Implementation Details — SGLang Course

Source Map -- 8 files referenced from sgl-project/sglang @ v0.5.9

python/sglang/srt/mem_cache/radix_cache.py -- RadixAttention tree & prefix matching
python/sglang/srt/managers/scheduler.py -- Scheduler event loop & batch assembly
python/sglang/srt/managers/schedule_policy.py -- Scheduling policies
python/sglang/srt/constrained/xgrammar_backend.py -- Constrained decoding
python/sglang/lang/ir.py -- Frontend DSL IR primitives
python/sglang/srt/speculative/eagle_worker.py -- EAGLE speculative decoding
python/sglang/srt/layers/attention/flashinfer_backend.py -- FlashInfer attention backend
python/sglang/srt/model_executor/model_runner.py -- Model execution runner

Getting Started

bash

# Install SGLang with all dependencies
pip install "sglang[all]"

# Launch server with Llama 3.1 8B
python -m sglang.launch_server \
  --model-path meta-llama/Llama-3.1-8B-Instruct \
  --port 30000

# Or use Docker
docker run --gpus all -p 30000:30000 \
  lmsys/sglang:latest \
  python -m sglang.launch_server \
  --model-path meta-llama/Llama-3.1-8B-Instruct --host 0.0.0.0

Source Code Walkthrough

RadixAttention -- TreeNode & RadixKey

The TreeNode class is the building block of the radix tree. Each node stores children, KV cache references, lock reference counters, and LRU timestamps. This implements the RadixAttention concept from Core Concepts.

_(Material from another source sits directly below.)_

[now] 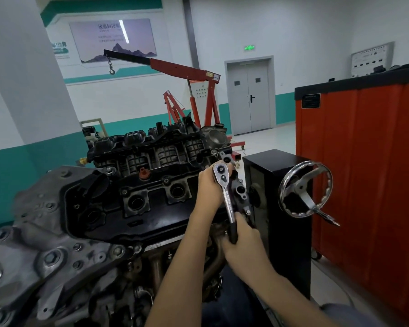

python radix_cache.py:78-130

class RadixKey:
    def __init__(self, token_ids, extra_key=None, is_bigram=False):
        self.token_ids = token_ids
        self.extra_key = extra_key  # namespace isolation (e.g., lora_id)
        self.is_bigram = is_bigram

class TreeNode:
    counter = 0
    def __init__(self, id=None, priority=0):
        self.children = defaultdict(TreeNode)
        self.parent = None
        self.key = None      # token sequence on edge from parent
        self.value = None    # GPU memory indices for KV cache
        self.lock_ref = 0   # prevents eviction when > 0
        self.last_access_time = time.monotonic()
        self.hit_count = 0
        self.priority = priority

RadixAttention -- Prefix Matching

The match_prefix() method walks the radix tree to find the longest cached prefix. This is the operation that enables KV cache reuse across requests.

python radix_cache.py:200-245

def match_prefix(self, params):
    """Find the longest cached prefix in the radix tree."""
    key = params.key
    key, _ = self.maybe_bigram_convert(key)

    if self.disable or len(key) == 0:
        return empty_match_result()

    # Page-align the key for memory efficiency
    if self.page_size != 1:
        page_aligned_len = len(key) // self.page_size * self.page_size
        key = key[:page_aligned_len]

    # Walk the tree from root
    value, last_node = self._match_prefix_helper(
        self.root_node, key
    )
    if value:
        value = torch.cat(value)  # concatenate GPU memory indices
    return MatchResult(
        device_indices=value, last_device_node=last_node
    )

Scheduler -- Event Loop

The main scheduling loop implements continuous batching. It runs indefinitely, pulling requests and dispatching GPU work.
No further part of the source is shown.